COLLEGE FOOTBALL: SEP 01 Washington at Rutgers Photo by Rich Graessle/Icon Sportswire via Getty Images

For most Husky fans, the lingering image burned into our brains from the 2017 season is not Saquon Barkley speeding down the sideline for Penn State’s 4th touchdown of the first half in the Fiesta Bowl. Not for me, anyway. I can live with that. In fact, I was expecting it. I was also expecting Bryce Love to get loose on a long TD run because that is what he usually does.

But those damn third down conversions by Trace McSorley and K.J. Costello...

When the Husky defense can’t get off the field on third down.

What were the expectations?

Hope springs eternal ahead of every season for every team. The DawgPound is no different:

How could this secondary really be as good as the one in 2016 that featured Budda Baker, Sidney Jones, and Kevin King? Did we expect the pass rush to be better without Psalm Wooching, Elijah Qualls, and a lights-out first-half-of-a-season from Joe Mathis?

Sure we did. Because Jimmy Lake will restock the defensive backfield, and we never really liked Wooching anyway. Yep, nearly half of us said the passing defense would be just as good in 2017 as the one that ranked 4th in the nation in Yards Per Attempt the season before.

Why? Because we are loyal, optimistic, and more than just a little bit foolish.

Here’s what resident DawgPound stat-boy Ryan Priest had to say about the secondary heading into the spring:

Jimmy Lake’s overarching goal in 2017 will be the elevation of young players to starring roles, and the replacement of lost production. Consider that among its defensive backs, Washington needs to replace players who accounted for nine of 16 interceptions (56 percent), 193 of 365 tackles (53 percent), 17 of 23.5 tackles for loss (72 percent), and 27 of 33 pass defenses (82 percent). JoJo McIntosh should lead the charge in that respect, as the junior safety accounted for 12 of the unit’s 23 returning starts in 2016, and offers the most in-game experience of any returning players in the secondary.

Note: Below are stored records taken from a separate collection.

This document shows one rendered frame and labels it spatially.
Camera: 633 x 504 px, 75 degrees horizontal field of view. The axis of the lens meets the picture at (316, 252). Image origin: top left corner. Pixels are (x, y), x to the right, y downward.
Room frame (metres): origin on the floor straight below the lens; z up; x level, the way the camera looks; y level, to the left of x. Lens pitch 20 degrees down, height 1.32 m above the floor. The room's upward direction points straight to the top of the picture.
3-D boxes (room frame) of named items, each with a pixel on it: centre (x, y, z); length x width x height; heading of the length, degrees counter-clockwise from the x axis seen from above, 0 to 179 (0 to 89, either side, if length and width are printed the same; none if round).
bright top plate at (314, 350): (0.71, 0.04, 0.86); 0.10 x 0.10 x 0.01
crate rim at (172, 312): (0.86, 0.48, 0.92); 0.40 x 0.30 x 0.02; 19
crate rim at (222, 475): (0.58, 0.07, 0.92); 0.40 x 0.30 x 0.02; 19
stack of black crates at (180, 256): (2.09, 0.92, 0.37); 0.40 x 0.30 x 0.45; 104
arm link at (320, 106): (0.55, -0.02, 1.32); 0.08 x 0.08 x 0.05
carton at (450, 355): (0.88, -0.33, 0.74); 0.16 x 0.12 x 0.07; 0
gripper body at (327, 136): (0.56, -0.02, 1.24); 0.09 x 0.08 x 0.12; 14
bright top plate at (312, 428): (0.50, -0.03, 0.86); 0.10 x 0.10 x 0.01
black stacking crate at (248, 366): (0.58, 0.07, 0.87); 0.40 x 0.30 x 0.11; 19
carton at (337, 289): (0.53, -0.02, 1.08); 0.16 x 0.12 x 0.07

And here’s what the 2017 numbers show compared to the season before:

Defensive Statistics (Passing)

Category 2017 2016
Category 2017 2016
Passing Yards/Game (Nat'l Rank) 197.2 (32) 182.9 (15)
Yards Per Attempt 6.1 (10) 5.7 (4)
Opponnent QB Rating 117.58 (29) 106.24 (8)
Completion Pct 65.2 (117) 57.2 (49)
Interceptions 15 (23) 19 (8)
Passing Touchdowns 10 (2) 13 (12)
Sacks 39 (14) 40 (14)

Sacks are not the definitive measure of whether a pass rush is effective, but include a few other key stats and the numbers echo what the eye test said all season long: the pass rush was okay, but not as good as 2016.

The sack totals were essentially the same, but increases in passing yards per attempt, completion percentage, and QB rating of Washington’s opponents are reflective of the pressure (or lack of) that UW was able to generate. Pressure up the middle was a constant from Vita Vea and Greg Gaines, but the outside edge rush was not consistently generated.

The secondary was just so close so many times. Despite the decline on the stat sheet, you still didn’t see receivers running wide open or guys missing tackles. A bad angle, a mis-timed jump, a moment of hesitation in assignment; these are the things that Baker, Jones, and King did early on in their careers as well. But they were so well seasoned by 2016 that they seemingly played every down error-free.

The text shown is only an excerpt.